Malen als Mysterium

BERNKASTEL-KUES. (mbl) Farbexplodierende Gemälde des Expressionisten Hubert Roestenburg setzen auf den hellen Wänden in der Akademie Kues markante Glanzpunkte.

Landschaftsbilder, Portäts und Akte sind unter den Werken zu sehen - Sommerbilder in leuchtendem Orange und Rot, Winterbilder in blauen Schatten und ruhigem weißem Licht. Zur Vernissage kamen nahezu 90 Kunstfreunde, Dr. Anne Kaftan und Ralf Sieghoff gaben der Eröffnung mit den "Klangfarben" ihrer Musik den passenden Rahmen. "Die Bilder, deren Oberfläche aus ihrer Tiefe kommentiert wird, erzählen auch von der Dynamik menschlicher Erfahrungen", sagte Dr. Karl-Friedrich Masuhr vom medart Forum Zell-Barl, Galerist und Freund des Künstlers, in der Einführung. Theresa Spies, Leiterin der Akademie Kues, zitierte in ihrer Rede Ernest Hemmingway mit den Worten "Niemand weiß, was in ihm drinsteckt, solange er nicht versucht, es herauszuholen". Genau das verwirklicht Roestenburg: "Beim Malen bin ich ein Kind, alles steht offen". Das Malen sei für ihn noch immer "ein Mysterium", bekennt Roestenburg im TV -Gespräch. "Wenn ich mit meiner Staffelei nach draußen gehe, dann kommt es einfach über mich", erklärt er seine Arbeitsweise. "Dieser eine Moment, diese Landschaft mit ihrem Licht, ihrer Sonne oder dem Wind - das gibt es nur einmal im jeweiligen Augenblick des Malens", bekennt der Künstler. So sei auch zu erklären, dass er höchstens eine Stunde für die Fertigstellung eines Gemäldes benötige, denn die jeweilige enorme Energie fließe eben nur eine ganz kurzer Zeit. Das Malen hat in Roestenburgs Familie eine 300 Jahre lange Tradition. Sein Vater, sein Bruder, seine Schwester - alle gehen sie der Malerei nach. "Allerdings der gegenständlichen Malerei", so Roestenburg. Er selbst liebt seit jeher die Farbigkeit und Lebendigkeit des expressionistischen künstlerischen Ausdrucks.

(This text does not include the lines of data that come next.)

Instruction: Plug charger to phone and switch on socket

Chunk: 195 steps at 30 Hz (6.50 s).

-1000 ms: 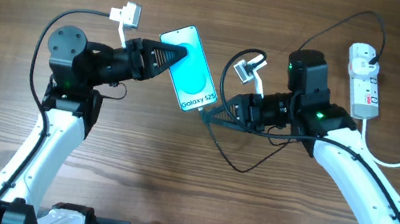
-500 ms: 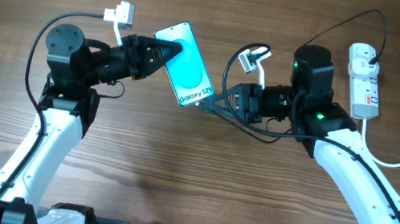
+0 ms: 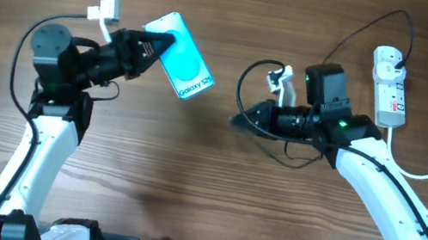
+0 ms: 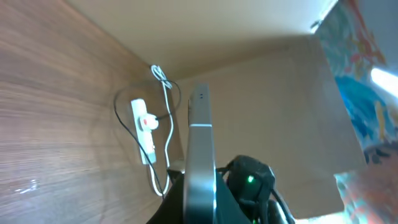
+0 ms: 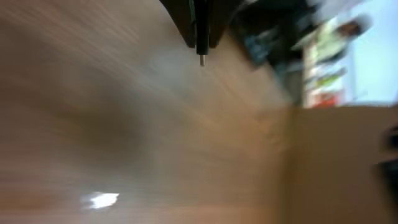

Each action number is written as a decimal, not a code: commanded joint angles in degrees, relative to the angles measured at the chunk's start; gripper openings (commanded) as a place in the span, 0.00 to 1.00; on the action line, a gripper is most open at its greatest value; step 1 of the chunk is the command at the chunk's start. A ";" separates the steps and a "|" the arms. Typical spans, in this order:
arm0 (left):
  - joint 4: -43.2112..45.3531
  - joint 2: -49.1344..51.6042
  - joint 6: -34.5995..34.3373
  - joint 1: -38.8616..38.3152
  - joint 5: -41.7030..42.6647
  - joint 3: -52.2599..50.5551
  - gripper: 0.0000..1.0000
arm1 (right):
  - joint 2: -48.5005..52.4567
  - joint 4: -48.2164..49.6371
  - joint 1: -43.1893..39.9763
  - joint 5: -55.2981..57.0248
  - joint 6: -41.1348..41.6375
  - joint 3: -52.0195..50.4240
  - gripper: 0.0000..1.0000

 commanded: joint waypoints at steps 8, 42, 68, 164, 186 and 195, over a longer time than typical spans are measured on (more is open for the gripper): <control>-2.58 -0.15 0.00 0.48 0.17 0.50 0.04 | 10.93 2.64 11.21 52.02 -4.33 0.15 0.04; -2.56 -0.15 -0.15 1.86 2.78 0.50 0.04 | 24.59 -5.77 11.80 36.17 1.46 1.22 0.04; 2.21 -0.15 1.77 -0.31 10.03 0.50 0.04 | 5.33 13.25 4.72 -36.11 -6.43 2.10 0.05; 0.31 -0.15 -0.76 4.59 9.25 0.50 0.04 | 5.25 37.31 7.80 -30.62 20.55 1.86 0.05; 3.37 -0.15 -3.17 4.57 9.20 0.50 0.04 | 5.73 43.82 7.80 -23.98 27.02 0.42 0.04; 3.37 -0.15 -3.17 4.57 9.20 0.50 0.04 | 5.73 44.15 7.80 -25.29 28.09 0.42 0.04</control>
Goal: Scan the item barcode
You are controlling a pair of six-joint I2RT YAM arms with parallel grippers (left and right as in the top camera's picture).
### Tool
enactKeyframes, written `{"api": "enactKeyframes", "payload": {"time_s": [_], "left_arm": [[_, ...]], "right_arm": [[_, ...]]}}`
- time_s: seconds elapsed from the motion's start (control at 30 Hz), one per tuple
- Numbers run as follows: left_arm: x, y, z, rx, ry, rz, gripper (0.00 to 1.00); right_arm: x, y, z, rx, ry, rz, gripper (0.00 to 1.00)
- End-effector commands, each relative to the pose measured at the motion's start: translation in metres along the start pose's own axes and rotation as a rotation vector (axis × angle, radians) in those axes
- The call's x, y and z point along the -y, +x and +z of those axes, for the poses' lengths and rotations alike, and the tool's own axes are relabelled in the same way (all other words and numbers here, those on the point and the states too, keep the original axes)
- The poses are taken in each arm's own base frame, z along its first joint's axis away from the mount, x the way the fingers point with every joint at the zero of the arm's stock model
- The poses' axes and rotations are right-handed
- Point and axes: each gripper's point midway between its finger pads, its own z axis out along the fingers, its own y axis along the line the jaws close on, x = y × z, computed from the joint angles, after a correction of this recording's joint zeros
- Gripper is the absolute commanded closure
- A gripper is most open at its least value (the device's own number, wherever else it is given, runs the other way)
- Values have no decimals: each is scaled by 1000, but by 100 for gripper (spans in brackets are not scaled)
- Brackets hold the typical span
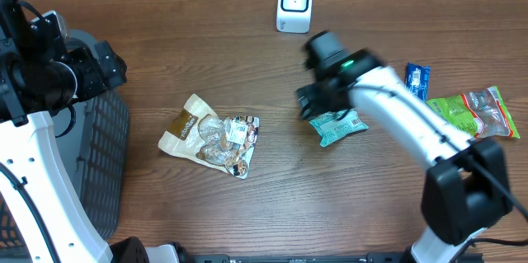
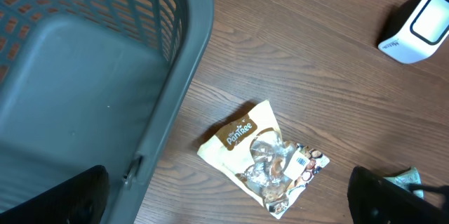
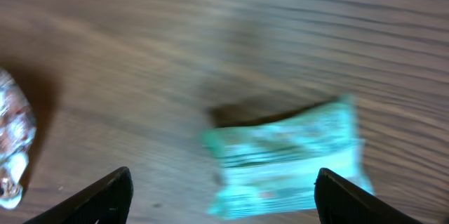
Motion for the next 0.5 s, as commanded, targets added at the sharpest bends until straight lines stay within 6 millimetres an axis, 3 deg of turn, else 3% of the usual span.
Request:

Die großen Museen und Galerien der internationalen Kunstwelt sind die Bühnen für seine Ölbilder. Seit einer Ausstellung 1955 in London wird er in Fachkreisen gar als zweiter "van Gogh" bezeichnet.Zweiter van Gogh

Der Sohn einer niederländischen Künsterfamilie aus Amsterdam hat nach vielen europäischen Domizilen vor zwei Jahren seine künstlerische Heimat in Hontheim in der Eifel gefunden. "Sehen sie hier, das vorletzte Bild ist noch nicht ganz trocken", zeigt Roestenburg schmunzelnd auf die "dick aufgetragene" farbintensive Landschaft mit dem Flüsschen Prüm. In jedem seiner Bilder drückt der 68-Jährige seine Gefühle aus. Und so präsentieren sich dem Betrachter auch die Gemälde bewegt. Es sind lebensbejahende Bilder. "Eine Art Philosophie", wie er sagt. "Das, was man studieren kann, das ist nicht Malerei, Malerei hat man im Blut", versucht er seinen Erfolg zu beschreiben. Zu sehen sind Roestenburgs Werke noch bis zum 31.Oktober in der Akademie Kues, montags bis freitags, 9 bis 12 Uhr und 14 bis 17 Uhr.